• **Given information**
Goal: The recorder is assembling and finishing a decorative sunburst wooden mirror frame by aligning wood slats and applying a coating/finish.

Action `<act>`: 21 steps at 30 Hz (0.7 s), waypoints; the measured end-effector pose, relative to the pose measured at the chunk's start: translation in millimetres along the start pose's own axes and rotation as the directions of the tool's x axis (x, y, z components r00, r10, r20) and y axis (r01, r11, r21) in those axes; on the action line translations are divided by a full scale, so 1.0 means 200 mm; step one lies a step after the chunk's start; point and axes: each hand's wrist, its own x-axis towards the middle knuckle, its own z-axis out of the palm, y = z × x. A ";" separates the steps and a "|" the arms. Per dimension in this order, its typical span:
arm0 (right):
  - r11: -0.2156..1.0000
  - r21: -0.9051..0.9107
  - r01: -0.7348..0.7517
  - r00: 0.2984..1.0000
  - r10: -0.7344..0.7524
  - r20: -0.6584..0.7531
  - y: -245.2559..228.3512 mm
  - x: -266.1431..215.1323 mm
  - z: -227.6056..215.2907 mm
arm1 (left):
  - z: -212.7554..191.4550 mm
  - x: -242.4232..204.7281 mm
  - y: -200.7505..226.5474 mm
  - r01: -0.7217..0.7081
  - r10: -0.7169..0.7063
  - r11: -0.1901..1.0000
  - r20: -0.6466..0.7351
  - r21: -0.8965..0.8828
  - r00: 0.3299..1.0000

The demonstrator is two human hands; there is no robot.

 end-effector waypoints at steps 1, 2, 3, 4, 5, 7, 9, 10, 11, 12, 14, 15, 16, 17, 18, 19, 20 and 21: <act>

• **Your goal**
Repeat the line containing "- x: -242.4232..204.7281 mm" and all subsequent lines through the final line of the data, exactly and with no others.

• **Response area**
  - x: -242.4232..204.7281 mm
  - y: -200.7505..226.5474 mm
  - r01: -0.7217..0.7081
  - r10: -0.7169..0.7063
  - r11: -0.1901..1.0000
  - r20: -0.6466..0.7351
  - r21: -0.8965..0.8828
  - r00: 0.3299..1.0000

The demonstrator is two human hands; there is no robot.

 end-effector waypoints at steps 1, 2, 3, 4, 5, 7, 9, 10, 11, 12, 14, 15, 16, 17, 18, 19, 20 and 21: <act>

No additional answer is expected.